Recovering a Galera cluster is not always an easy task automate, but here are two ways we could do it, up to a certain degree.
1. Suggestion for the recovery algorithm
- get wsrep_last_committed from the mysql interface;
- if not possible, ssh to the remaining nodes and play the galera_recovery;
- select the running node with the highest seqno to execute: set global wsrep_provider_options="pc.bootstrap=1";
- if no running nodes, then, ssh to one of the nodes and execute galera_new_cluster.
For the idea described above for the algorithm, we should always check if there is a most advanced in replication node so we can execute the set global wsrep_provider_options="pc.bootstrap=1" on the right node, avoiding though to bootstrapping the wrong node.
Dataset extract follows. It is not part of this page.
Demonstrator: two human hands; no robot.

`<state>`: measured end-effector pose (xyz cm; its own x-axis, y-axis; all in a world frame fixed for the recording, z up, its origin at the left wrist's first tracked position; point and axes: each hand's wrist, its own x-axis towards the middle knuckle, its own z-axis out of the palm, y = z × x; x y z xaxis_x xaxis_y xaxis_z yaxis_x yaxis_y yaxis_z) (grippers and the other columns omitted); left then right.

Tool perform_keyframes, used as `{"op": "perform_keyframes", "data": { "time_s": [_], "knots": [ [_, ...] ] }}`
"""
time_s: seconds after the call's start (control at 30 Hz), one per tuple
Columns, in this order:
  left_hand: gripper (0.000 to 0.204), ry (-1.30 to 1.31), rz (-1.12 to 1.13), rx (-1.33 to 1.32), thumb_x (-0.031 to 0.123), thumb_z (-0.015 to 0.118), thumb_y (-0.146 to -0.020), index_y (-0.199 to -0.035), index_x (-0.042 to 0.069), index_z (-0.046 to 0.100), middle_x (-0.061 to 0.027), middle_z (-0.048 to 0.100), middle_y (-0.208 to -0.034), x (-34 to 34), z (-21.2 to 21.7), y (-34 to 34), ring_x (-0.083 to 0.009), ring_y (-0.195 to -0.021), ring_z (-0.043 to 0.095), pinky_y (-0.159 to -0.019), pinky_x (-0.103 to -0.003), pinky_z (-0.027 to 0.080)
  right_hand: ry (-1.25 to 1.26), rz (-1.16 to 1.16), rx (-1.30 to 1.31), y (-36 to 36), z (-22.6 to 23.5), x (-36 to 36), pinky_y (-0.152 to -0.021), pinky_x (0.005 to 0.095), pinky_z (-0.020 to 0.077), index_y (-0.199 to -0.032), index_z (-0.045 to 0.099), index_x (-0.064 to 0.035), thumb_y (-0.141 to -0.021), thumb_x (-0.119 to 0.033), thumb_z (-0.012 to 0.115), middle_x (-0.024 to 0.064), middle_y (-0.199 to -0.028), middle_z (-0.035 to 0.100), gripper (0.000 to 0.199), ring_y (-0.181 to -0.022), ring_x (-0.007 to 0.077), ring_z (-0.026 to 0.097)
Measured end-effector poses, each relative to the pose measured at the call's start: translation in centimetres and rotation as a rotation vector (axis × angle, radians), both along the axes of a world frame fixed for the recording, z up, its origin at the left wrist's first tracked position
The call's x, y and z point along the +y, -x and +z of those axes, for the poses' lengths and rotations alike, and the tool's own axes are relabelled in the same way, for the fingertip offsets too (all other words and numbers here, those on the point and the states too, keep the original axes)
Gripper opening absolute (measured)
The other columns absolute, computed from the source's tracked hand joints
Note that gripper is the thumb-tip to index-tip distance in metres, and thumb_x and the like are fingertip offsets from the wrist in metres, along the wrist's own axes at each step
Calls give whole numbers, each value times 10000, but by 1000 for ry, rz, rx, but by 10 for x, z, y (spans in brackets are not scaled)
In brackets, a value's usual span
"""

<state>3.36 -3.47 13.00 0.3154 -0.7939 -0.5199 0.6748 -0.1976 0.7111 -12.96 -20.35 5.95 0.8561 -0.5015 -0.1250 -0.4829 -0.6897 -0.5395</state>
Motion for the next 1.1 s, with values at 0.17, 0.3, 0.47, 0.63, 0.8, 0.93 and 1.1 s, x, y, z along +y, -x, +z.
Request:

We see some ways of doing this check and would like to discuss the best of checking the most advanced node in replication or even bootstrapping the latest master in case we have seqno as -1 or even don't have a grastate.dat on disk.
In case some of the nodes are not reachable, just store the information for display in the galeramon monitor.
Introduce auto_failover parameter for galeramon with following parameters :
- true, false, force
- false: disable failover for galeramon (default)
- true: enables the previous recovery algorithm
- force: same as true, but ignores unreachable nodes and bootstrap the cluster using only reachable nodes
2. Suggestion for the recovery command run by MaxScale:
Introduce a new command for galeramon:
This above command triggers a failover for galeramon, launching the bootstrap operation (cf previous algorithm) ignoring unreachable nodes.